Work request - For every line in the material, produce an exact copy.

Supplied material -
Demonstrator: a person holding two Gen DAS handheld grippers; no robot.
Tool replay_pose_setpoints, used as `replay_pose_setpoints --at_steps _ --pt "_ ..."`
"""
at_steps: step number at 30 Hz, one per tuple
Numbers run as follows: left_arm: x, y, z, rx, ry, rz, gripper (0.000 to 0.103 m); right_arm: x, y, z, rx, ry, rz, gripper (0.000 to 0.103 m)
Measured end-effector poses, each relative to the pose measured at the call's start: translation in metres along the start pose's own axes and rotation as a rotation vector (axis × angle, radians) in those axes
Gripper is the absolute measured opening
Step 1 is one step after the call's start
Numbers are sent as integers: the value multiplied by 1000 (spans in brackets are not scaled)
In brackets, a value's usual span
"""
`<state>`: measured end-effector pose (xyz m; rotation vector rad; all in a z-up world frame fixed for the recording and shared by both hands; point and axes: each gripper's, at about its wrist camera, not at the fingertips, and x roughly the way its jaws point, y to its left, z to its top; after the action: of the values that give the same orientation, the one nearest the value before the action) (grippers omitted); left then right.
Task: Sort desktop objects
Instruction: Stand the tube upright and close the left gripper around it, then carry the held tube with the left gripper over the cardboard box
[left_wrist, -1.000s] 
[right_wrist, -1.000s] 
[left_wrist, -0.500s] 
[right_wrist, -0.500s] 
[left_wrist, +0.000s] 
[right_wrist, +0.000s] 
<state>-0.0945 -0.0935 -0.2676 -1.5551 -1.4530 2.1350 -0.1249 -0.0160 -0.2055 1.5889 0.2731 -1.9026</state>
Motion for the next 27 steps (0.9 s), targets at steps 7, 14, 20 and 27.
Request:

Task response -
Demonstrator: a person holding two Gen DAS handheld grippers; no robot.
Tool replay_pose_setpoints, used as `replay_pose_setpoints --at_steps _ --pt "_ ..."`
"""
at_steps: step number at 30 Hz, one per tuple
Numbers run as follows: left_arm: x, y, z, rx, ry, rz, gripper (0.000 to 0.103 m); right_arm: x, y, z, rx, ry, rz, gripper (0.000 to 0.103 m)
Measured end-effector poses, each relative to the pose measured at the call's start: translation in metres along the start pose's own axes and rotation as a rotation vector (axis × angle, radians) in those axes
Gripper is the absolute measured opening
Step 1 is one step after the call's start
Numbers are sent as integers: the value multiplied by 1000 (spans in brackets are not scaled)
In brackets, a value's usual span
"""
`<state>`: measured end-effector pose (xyz m; rotation vector rad; all in a z-up world frame fixed for the recording and shared by both hands; point and axes: each gripper's, at about its wrist camera, not at the fingertips, and x roughly the way its jaws point, y to its left, z to its top; after the action: of the values that give the same orientation, the one nearest the value before the action) (grippers omitted); left then right.
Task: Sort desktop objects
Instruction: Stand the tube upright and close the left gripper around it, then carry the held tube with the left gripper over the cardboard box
[left_wrist, -1.000s] 
[right_wrist, -1.000s] 
[left_wrist, -0.500s] 
[right_wrist, -0.500s] 
[left_wrist, +0.000s] 
[right_wrist, +0.000s] 
<state>-0.0945 -0.0935 -0.2676 -1.5551 -1.4530 2.1350 -0.1249 -0.0160 -0.2055 1.5889 0.2731 -1.9026</state>
Motion for the next 27 steps (0.9 s), targets at steps 7, 14, 20 and 27.
Request:

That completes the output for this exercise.